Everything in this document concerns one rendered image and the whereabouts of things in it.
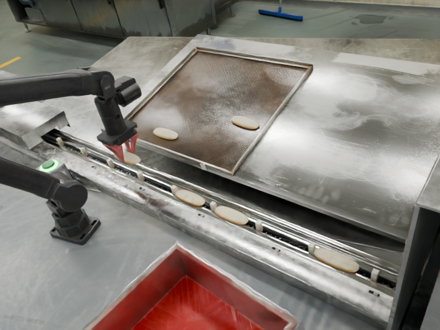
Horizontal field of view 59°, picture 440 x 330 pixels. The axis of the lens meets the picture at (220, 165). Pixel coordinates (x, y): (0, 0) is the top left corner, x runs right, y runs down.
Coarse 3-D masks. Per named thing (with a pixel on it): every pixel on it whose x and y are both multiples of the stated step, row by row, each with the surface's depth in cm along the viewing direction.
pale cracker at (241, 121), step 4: (236, 116) 121; (240, 116) 121; (232, 120) 120; (236, 120) 120; (240, 120) 119; (244, 120) 118; (248, 120) 118; (252, 120) 118; (236, 124) 120; (240, 124) 118; (244, 124) 118; (248, 124) 117; (252, 124) 117; (256, 124) 116; (248, 128) 117; (252, 128) 116
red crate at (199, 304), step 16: (176, 288) 89; (192, 288) 89; (160, 304) 87; (176, 304) 86; (192, 304) 85; (208, 304) 85; (224, 304) 84; (144, 320) 84; (160, 320) 84; (176, 320) 83; (192, 320) 83; (208, 320) 82; (224, 320) 81; (240, 320) 81
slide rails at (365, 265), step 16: (80, 144) 138; (96, 160) 129; (128, 176) 120; (144, 176) 119; (160, 192) 112; (272, 224) 96; (272, 240) 92; (304, 240) 91; (304, 256) 87; (352, 256) 86; (352, 272) 82; (384, 272) 81; (384, 288) 79
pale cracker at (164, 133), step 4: (156, 128) 127; (160, 128) 127; (164, 128) 126; (156, 132) 126; (160, 132) 125; (164, 132) 125; (168, 132) 124; (172, 132) 124; (160, 136) 125; (164, 136) 124; (168, 136) 123; (172, 136) 123; (176, 136) 123
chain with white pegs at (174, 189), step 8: (80, 152) 136; (112, 160) 125; (120, 168) 125; (136, 176) 121; (152, 184) 117; (208, 208) 105; (248, 224) 99; (256, 224) 94; (264, 232) 97; (288, 240) 93; (304, 248) 90; (312, 248) 87; (360, 272) 83; (376, 272) 79; (376, 280) 80; (392, 288) 80
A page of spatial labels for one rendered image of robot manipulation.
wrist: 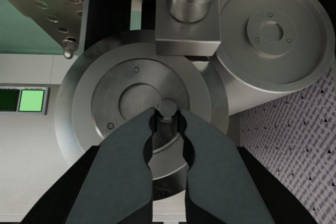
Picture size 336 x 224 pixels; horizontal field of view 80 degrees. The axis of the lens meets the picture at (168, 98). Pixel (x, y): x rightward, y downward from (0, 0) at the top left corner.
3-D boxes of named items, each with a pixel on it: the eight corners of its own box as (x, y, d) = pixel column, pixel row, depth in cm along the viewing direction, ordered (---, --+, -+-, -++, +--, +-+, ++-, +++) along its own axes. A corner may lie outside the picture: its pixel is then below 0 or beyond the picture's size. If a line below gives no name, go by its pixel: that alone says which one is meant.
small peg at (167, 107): (151, 112, 12) (163, 93, 13) (153, 117, 15) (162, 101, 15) (172, 123, 12) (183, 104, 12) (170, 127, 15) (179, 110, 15)
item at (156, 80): (115, 43, 16) (203, 77, 16) (120, 53, 18) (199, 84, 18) (71, 131, 15) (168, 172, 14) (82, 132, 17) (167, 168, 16)
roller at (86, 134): (208, 42, 18) (215, 180, 16) (180, 100, 43) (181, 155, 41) (77, 41, 18) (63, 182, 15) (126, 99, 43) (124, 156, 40)
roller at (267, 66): (325, -22, 20) (346, 94, 18) (235, 67, 45) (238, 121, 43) (207, -27, 20) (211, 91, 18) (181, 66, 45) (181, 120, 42)
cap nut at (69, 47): (74, 39, 51) (72, 56, 50) (80, 46, 55) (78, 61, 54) (59, 39, 51) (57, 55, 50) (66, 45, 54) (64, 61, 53)
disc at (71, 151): (223, 29, 19) (235, 201, 16) (222, 32, 19) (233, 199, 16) (63, 27, 18) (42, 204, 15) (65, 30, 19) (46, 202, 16)
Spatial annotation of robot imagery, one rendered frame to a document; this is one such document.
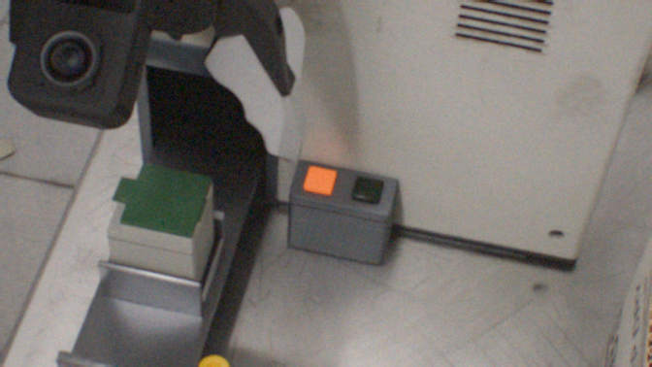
-.-.-
* [INSTRUCTIONS TO FOLLOW]: Beginning with the line that bears "small peg at", output each line through the last line of the listing exactly, and no others; skip the pictures.

* [TASK OUTPUT]:
small peg at (167, 107): (151, 112, 12) (163, 93, 13) (153, 117, 15) (162, 101, 15) (172, 123, 12) (183, 104, 12) (170, 127, 15) (179, 110, 15)
item at (156, 80): (115, 43, 16) (203, 77, 16) (120, 53, 18) (199, 84, 18) (71, 131, 15) (168, 172, 14) (82, 132, 17) (167, 168, 16)
roller at (86, 134): (208, 42, 18) (215, 180, 16) (180, 100, 43) (181, 155, 41) (77, 41, 18) (63, 182, 15) (126, 99, 43) (124, 156, 40)
roller at (267, 66): (325, -22, 20) (346, 94, 18) (235, 67, 45) (238, 121, 43) (207, -27, 20) (211, 91, 18) (181, 66, 45) (181, 120, 42)
cap nut at (69, 47): (74, 39, 51) (72, 56, 50) (80, 46, 55) (78, 61, 54) (59, 39, 51) (57, 55, 50) (66, 45, 54) (64, 61, 53)
disc at (71, 151): (223, 29, 19) (235, 201, 16) (222, 32, 19) (233, 199, 16) (63, 27, 18) (42, 204, 15) (65, 30, 19) (46, 202, 16)
Spatial annotation of robot imagery, one rendered frame to a document; this is one such document.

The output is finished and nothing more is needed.